■ Your instructions
Make an exact copy of all the data, pictures excluded.

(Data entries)
━━━━━━

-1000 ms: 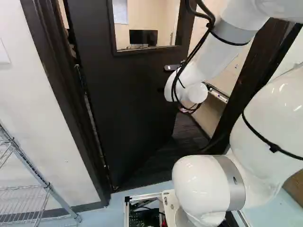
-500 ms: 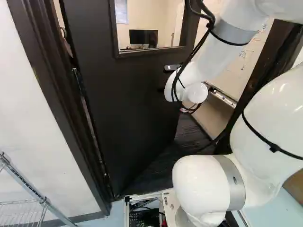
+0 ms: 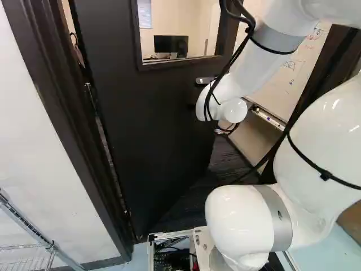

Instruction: Open the door and move inside

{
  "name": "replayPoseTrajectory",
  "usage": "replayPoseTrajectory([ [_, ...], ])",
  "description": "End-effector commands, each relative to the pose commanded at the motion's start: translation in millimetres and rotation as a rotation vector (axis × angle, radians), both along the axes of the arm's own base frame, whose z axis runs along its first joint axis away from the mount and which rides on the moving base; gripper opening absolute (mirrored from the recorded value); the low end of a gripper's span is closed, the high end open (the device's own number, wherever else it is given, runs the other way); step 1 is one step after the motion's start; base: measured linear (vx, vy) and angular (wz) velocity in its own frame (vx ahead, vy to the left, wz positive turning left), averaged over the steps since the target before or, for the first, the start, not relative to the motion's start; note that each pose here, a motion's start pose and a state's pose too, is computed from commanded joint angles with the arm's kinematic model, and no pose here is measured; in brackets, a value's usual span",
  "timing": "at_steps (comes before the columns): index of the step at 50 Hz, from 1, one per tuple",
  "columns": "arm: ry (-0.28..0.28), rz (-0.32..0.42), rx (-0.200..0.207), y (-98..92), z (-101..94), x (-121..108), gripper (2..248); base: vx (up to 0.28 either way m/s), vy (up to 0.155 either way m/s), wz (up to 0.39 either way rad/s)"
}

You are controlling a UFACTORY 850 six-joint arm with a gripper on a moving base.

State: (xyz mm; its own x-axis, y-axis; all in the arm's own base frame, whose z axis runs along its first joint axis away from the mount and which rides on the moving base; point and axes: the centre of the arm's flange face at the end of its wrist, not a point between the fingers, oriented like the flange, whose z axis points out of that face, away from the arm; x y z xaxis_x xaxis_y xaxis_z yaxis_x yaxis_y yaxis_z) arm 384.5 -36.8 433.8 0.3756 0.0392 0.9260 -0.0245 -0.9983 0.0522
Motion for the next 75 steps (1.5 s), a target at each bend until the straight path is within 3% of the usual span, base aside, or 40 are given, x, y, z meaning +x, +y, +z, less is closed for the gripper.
replayPoseTrajectory([
  [21, 0.002, 0.037, 0.000, 13.3, 0.8, 16, 247, 0.000, 0.000, 0.000],
  [75, 0.000, 0.210, 0.000, 89.2, 1.7, 79, 247, 0.000, 0.000, 0.000],
])
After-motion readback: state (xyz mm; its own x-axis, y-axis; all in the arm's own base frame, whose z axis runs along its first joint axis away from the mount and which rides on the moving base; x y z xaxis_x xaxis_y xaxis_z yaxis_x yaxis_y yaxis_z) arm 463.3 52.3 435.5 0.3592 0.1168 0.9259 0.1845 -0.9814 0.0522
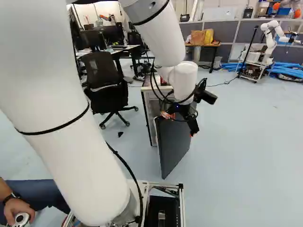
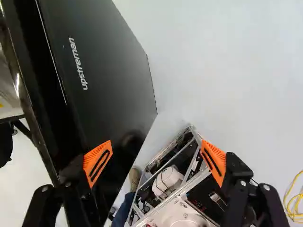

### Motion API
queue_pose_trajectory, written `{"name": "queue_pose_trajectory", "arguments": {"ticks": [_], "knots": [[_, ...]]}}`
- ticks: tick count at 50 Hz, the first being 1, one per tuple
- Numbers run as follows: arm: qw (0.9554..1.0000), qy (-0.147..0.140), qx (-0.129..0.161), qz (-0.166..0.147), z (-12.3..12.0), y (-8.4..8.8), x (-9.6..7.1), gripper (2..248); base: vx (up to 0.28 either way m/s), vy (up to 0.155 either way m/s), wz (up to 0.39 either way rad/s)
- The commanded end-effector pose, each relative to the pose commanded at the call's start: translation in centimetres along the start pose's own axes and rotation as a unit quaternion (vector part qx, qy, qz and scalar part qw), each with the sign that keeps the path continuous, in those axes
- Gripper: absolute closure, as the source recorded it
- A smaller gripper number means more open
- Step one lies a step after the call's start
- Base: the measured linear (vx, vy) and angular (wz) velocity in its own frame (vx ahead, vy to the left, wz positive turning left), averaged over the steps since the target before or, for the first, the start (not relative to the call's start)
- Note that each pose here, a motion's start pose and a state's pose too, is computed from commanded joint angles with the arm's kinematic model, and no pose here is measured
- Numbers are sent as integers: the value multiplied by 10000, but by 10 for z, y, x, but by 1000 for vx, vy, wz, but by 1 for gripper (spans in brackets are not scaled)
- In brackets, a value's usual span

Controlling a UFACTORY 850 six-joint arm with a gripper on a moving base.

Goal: Grab a drink from the fridge

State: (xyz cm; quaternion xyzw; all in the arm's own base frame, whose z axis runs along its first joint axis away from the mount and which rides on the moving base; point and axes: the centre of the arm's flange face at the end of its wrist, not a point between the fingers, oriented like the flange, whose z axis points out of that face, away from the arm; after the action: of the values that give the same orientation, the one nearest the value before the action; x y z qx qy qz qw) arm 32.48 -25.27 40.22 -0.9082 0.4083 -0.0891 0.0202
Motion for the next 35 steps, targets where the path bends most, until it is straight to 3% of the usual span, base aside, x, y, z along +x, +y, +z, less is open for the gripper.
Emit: {"name": "queue_pose_trajectory", "arguments": {"ticks": [35], "knots": [[9954,4,55,-953,4,-62,-23,3,0,0,0]]}}
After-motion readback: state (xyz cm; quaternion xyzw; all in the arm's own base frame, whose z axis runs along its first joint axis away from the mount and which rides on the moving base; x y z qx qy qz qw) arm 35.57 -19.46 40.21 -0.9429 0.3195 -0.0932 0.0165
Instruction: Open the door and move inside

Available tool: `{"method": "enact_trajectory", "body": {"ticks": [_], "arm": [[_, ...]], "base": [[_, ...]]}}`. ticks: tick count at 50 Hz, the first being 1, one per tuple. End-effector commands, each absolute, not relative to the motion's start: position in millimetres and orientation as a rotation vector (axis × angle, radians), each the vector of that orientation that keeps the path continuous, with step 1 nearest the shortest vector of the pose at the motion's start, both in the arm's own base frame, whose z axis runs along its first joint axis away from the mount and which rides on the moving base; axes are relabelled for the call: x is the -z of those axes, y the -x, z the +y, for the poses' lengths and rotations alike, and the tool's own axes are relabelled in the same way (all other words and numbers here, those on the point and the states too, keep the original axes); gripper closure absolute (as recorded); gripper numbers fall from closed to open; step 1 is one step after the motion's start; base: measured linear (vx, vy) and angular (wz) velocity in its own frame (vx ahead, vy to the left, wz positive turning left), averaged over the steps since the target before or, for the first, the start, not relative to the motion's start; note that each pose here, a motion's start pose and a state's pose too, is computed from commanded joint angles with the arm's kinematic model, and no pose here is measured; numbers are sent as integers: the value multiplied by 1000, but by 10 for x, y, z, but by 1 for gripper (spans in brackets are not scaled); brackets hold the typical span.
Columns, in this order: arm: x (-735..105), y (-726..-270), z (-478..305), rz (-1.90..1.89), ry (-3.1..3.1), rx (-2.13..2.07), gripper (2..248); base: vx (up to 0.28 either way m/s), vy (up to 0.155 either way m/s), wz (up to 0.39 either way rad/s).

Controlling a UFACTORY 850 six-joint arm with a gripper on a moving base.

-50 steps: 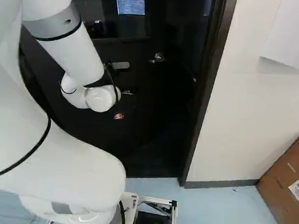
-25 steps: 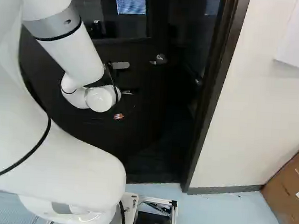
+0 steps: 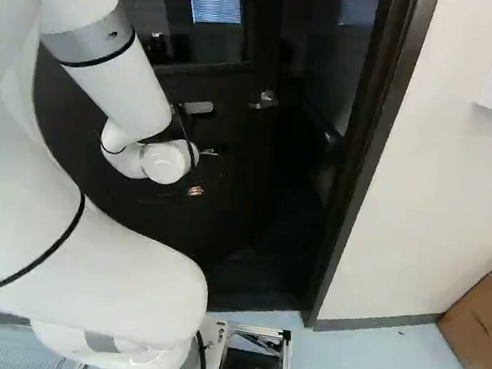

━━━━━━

■ Problem solution
-1000 ms: 
-500 ms: 
+0 ms: 

Instruction: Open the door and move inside

{
  "name": "replayPoseTrajectory",
  "usage": "replayPoseTrajectory([ [_, ...], ])",
  "description": "End-effector commands, each relative to the pose commanded at the motion's start: translation in millimetres and rotation as a rotation vector (axis × angle, radians), both along the axes of the arm's own base frame, whose z axis runs along its first joint axis away from the mount and which rides on the moving base; gripper opening absolute (mirrored from the recorded value); the low end of a gripper's span is closed, the high end open (the device's own number, wherever else it is given, runs the other way); step 1 is one step after the motion's start; base: measured linear (vx, vy) and angular (wz) velocity in its own frame (vx ahead, vy to the left, wz positive turning left), averaged over the steps since the target before or, for the first, the start, not relative to the motion's start; note that each pose here, a motion's start pose and a state's pose too, is computed from commanded joint angles with the arm's kinematic model, and no pose here is measured; in brackets, a value's usual span",
  "timing": "at_steps (comes before the columns): index of the step at 50 Hz, from 1, one per tuple",
  "columns": "arm: ry (-0.28..0.28), rz (-0.32..0.42), rx (-0.200..0.207), y (-98..92), z (-101..94), x (-121..108), gripper (2..248); base: vx (up to 0.28 either way m/s), vy (up to 0.155 either way m/s), wz (up to 0.39 either way rad/s)"
}

You are controlling a UFACTORY 850 six-joint arm with a gripper on a moving base.

State: (xyz mm; its own x-axis, y-axis; all in the arm's own base frame, whose z axis runs along its first joint axis away from the mount and which rides on the moving base; point and axes: the centre of the arm's flange face at the end of its wrist, not a point between the fingers, oriented like the flange, whose z axis points out of that face, away from the arm; x y z xaxis_x xaxis_y xaxis_z yaxis_x yaxis_y yaxis_z) arm 384.5 -36.8 433.8 0.3756 0.0392 0.9260 -0.0245 -0.9983 0.0522
Motion for the next 75 steps (1.5 s), a target at each bend until the straight path is within 3% of the usual span, base aside, or 40 are given, x, y, z meaning +x, +y, +z, less is closed for the gripper.
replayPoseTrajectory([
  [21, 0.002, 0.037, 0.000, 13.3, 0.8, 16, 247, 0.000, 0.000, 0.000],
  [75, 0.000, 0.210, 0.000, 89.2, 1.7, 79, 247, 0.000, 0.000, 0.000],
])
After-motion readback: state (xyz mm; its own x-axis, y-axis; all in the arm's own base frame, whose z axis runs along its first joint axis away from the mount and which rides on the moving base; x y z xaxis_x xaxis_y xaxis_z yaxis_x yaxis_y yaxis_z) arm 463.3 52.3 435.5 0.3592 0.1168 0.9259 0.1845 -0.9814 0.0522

### Motion API
queue_pose_trajectory, written `{"name": "queue_pose_trajectory", "arguments": {"ticks": [_], "knots": [[_, ...]]}}`
- ticks: tick count at 50 Hz, the first being 1, one per tuple
- Numbers run as follows: arm: qw (0.9554..1.0000), qy (-0.147..0.140), qx (-0.129..0.161), qz (-0.166..0.147), z (-12.3..12.0), y (-8.4..8.8), x (-9.6..7.1), gripper (2..248); base: vx (up to 0.28 either way m/s), vy (up to 0.155 either way m/s), wz (up to 0.39 either way rad/s)
- The commanded end-effector pose, each relative to the pose commanded at the call's start: translation in centimetres along the start pose's own axes and rotation as a unit quaternion (vector part qx, qy, qz and scalar part qw), each with the sign that keeps the path continuous, in those axes
- Gripper: absolute closure, as the source recorded it
- A smaller gripper number means more open
- Step one lies a step after the call's start
- Base: the measured linear (vx, vy) and angular (wz) velocity in its own frame (vx ahead, vy to the left, wz positive turning left), averaged over the steps since the target before or, for the first, the start (not relative to the call's start)
- Note that each pose here, a motion's start pose and a state's pose too, is computed from commanded joint angles with the arm's kinematic model, and no pose here is measured
- Numbers are sent as integers: the value multiplied by 10000, but by 10 for z, y, x, but by 1000 for vx, vy, wz, but by 1 for gripper (spans in brackets are not scaled)
- In brackets, a value's usual span

Controlling a UFACTORY 850 six-joint arm with a gripper on a moving base.

Goal: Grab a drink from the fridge

State: (xyz cm; quaternion xyzw; all in the arm's own base frame, whose z axis runs along its first joint axis away from the mount and which rides on the moving base; point and axes: the centre of the arm's flange face at the end of its wrist, not a point between the fingers, oriented like the flange, whose z axis points out of that face, away from the arm; after the action: of the values that give the same orientation, the one nearest the value before the action; x y z qx qy qz qw) arm 32.48 -25.27 40.22 -0.9082 0.4083 -0.0891 0.0202
Motion for the next 35 steps, targets where the path bends most, until it is straight to 3% of the usual span, base aside, x, y, z along +x, +y, +z, less is open for the gripper.
Emit: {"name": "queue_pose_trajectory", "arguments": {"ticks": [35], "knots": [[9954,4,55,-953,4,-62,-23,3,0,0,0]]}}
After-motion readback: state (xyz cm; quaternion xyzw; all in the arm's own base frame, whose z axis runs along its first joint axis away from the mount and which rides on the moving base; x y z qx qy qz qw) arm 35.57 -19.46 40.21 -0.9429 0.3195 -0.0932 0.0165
Instruction: Open the door and move inside

Available tool: `{"method": "enact_trajectory", "body": {"ticks": [_], "arm": [[_, ...]], "base": [[_, ...]]}}`. ticks: tick count at 50 Hz, the first being 1, one per tuple. End-effector commands, each absolute, not relative to the motion's start: position in millimetres and orientation as a rotation vector (axis × angle, radians), each the vector of that orientation that keeps the path continuous, with step 1 nearest the shortest vector of the pose at the motion's start, both in the arm's own base frame, whose z axis runs along its first joint axis away from the mount and which rides on the moving base; axes are relabelled for the call: x is the -z of those axes, y the -x, z the +y, for the poses' lengths and rotations alike, and the tool's own axes are relabelled in the same way (all other words and numbers here, those on the point and the states too, keep the original axes); gripper closure absolute (as recorded); gripper numbers fall from closed to open; step 1 is one step after the motion's start; base: measured linear (vx, vy) and angular (wz) velocity in its own frame (vx ahead, vy to the left, wz positive turning left), averaged over the steps since the target before or, for the first, the start, not relative to the motion's start; note that each pose here, a motion's start pose and a state's pose too, is computed from commanded joint angles with the arm's kinematic model, and no pose here is measured; numbers are sent as integers: the value multiplied by 1000, but by 10 for x, y, z, but by 1 for gripper (spans in brackets are not scaled); brackets hold the typical span.
Columns, in this order: arm: x (-735..105), y (-726..-270), z (-478..305), rz (-1.90..1.89), ry (-3.1..3.1), rx (-2.13..2.07), gripper (2..248); base: vx (up to 0.28 either way m/s), vy (up to 0.155 either way m/s), wz (up to 0.39 either way rad/s).

Controlling a UFACTORY 850 six-joint arm with a gripper on a moving base.

-50 steps: 
-25 steps: 
+0 steps: 

Here the output is complete.